Словно ветер, которому Нелли поднадоела, смел ее со ступеней. Прощай, замок Керуэз, теперь уж наверное скоро прощай! Прощайте, угрюмые стены, так похожие на здешние скалы! И так-то мало в них прожито, а сколько нажито! И нам и святому королю скоро вновь в путь дорогу.

Вот уж свойство Парашки: где она ни есть, а ухитряется развести вокруг теплую домашнюю суету, ровно всю жизнь просидела хоть бы и в этом бретонском замке. Из полураскрытых в теплый осенний денек дверей тянуло запахом каленого чугуна и влажным паром, что сопутствуют обыкновенно глажке. За работою, Параша, как обыкновенно, пела. Только вот песни ее давно уж стали сменяться из русских на здешние. Эта — здешняя, ясней ясного, хоть и переложена, верно, самой Парашей на родной язык.

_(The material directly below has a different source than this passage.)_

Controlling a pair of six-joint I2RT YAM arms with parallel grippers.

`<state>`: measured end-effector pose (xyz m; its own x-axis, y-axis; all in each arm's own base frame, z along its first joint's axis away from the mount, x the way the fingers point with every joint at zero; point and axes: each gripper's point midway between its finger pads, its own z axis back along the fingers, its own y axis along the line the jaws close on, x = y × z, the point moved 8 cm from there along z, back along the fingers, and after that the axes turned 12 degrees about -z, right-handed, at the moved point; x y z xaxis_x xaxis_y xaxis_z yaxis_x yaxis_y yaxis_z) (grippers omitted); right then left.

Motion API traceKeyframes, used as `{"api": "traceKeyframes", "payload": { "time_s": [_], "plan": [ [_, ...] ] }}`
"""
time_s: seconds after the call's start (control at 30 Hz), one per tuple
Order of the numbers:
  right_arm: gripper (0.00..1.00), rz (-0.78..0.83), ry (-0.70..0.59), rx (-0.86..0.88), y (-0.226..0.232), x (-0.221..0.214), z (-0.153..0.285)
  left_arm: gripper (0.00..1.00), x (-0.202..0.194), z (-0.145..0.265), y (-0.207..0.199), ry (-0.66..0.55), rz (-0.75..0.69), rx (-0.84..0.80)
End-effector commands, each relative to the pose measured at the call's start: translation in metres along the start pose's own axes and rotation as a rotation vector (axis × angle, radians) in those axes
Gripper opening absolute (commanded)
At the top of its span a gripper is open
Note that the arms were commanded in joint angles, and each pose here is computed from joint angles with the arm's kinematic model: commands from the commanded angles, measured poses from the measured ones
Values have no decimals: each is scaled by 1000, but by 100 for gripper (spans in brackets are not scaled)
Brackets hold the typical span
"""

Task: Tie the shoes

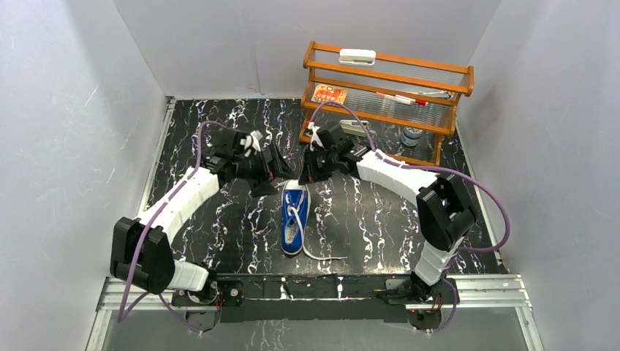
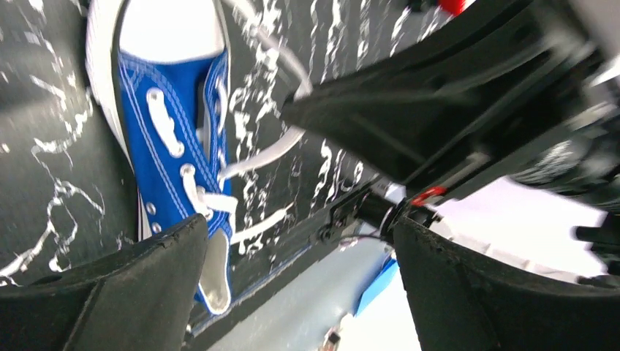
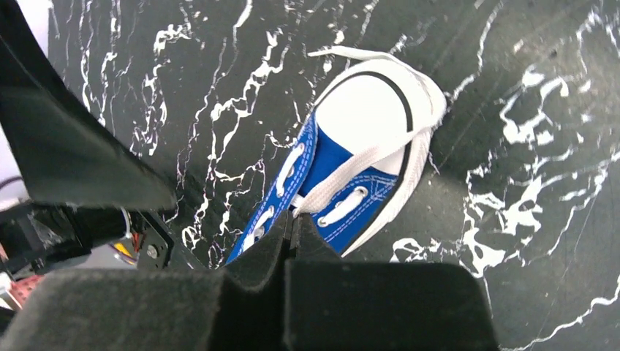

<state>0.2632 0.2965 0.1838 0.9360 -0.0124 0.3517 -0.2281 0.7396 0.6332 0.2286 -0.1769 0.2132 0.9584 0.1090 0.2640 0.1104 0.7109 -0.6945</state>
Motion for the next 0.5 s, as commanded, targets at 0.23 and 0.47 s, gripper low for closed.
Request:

Проклятье мачехам, проклятье!

Волчицы мачеха страшней.

Пусть плоть износится как платье!

Пусть станет хлеб черствей камней!

Барба скромною девкой была,

И кудель без оческов пряла,

Лен трепала — кто б смог перегнать,

Споро масло умела сбивать.

— Ох, перестань, пожалуйста, — поморщилась Нелли, входя в горницу. — Чувствую, там будет долгое и нудное повествование о том, как злая мачеха покрошила эту самую Барбу на мелкие куски, кои попрятала по самым неподходящим местам.

— Не вовсе так, но вроде того. — Вокруг Параши и впрямь громоздились глаженные и неглаженные ворохи. — Ну так и что?

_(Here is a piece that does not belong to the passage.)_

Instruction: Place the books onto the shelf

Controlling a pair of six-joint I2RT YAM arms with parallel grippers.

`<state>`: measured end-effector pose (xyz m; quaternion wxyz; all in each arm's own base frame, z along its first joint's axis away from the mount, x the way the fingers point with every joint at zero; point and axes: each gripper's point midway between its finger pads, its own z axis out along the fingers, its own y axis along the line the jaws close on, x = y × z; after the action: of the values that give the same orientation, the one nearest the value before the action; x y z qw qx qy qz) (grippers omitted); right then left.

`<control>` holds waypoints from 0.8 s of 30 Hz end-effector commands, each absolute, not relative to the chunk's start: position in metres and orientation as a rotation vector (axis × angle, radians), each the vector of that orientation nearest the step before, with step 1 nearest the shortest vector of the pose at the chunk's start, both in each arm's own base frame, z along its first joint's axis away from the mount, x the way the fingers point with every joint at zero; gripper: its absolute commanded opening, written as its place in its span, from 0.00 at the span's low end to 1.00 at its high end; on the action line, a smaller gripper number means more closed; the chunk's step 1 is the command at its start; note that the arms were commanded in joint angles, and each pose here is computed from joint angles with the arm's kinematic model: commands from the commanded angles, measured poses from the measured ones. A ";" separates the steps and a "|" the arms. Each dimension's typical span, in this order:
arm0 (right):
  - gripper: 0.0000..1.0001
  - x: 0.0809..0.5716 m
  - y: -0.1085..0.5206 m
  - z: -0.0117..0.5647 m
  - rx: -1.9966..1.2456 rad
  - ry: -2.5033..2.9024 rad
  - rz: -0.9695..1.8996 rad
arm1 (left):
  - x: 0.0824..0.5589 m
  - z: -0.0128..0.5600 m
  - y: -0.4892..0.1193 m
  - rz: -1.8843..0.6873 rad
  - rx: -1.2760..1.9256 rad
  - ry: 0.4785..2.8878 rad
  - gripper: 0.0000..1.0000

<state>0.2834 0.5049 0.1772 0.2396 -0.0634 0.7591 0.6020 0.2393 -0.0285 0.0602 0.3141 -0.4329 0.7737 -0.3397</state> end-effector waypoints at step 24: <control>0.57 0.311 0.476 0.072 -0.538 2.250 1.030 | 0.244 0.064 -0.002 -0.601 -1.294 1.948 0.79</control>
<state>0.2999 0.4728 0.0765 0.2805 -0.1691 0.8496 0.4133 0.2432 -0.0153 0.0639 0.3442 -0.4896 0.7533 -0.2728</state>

— Да не люблю я эти глупые россказни.

— Сказки, говоришь? — прищурилась Параша. — А как на Алтай ехали, помнишь под Пермью сельцо Браслетово?

Нелли, конечно, помнила рябинку, выросшую в опояске девичьего браслета над местом тайной могилы. Позабылось ей, разве, что убийцею оказалась мачеха. Это-то, как раз, не самое важное.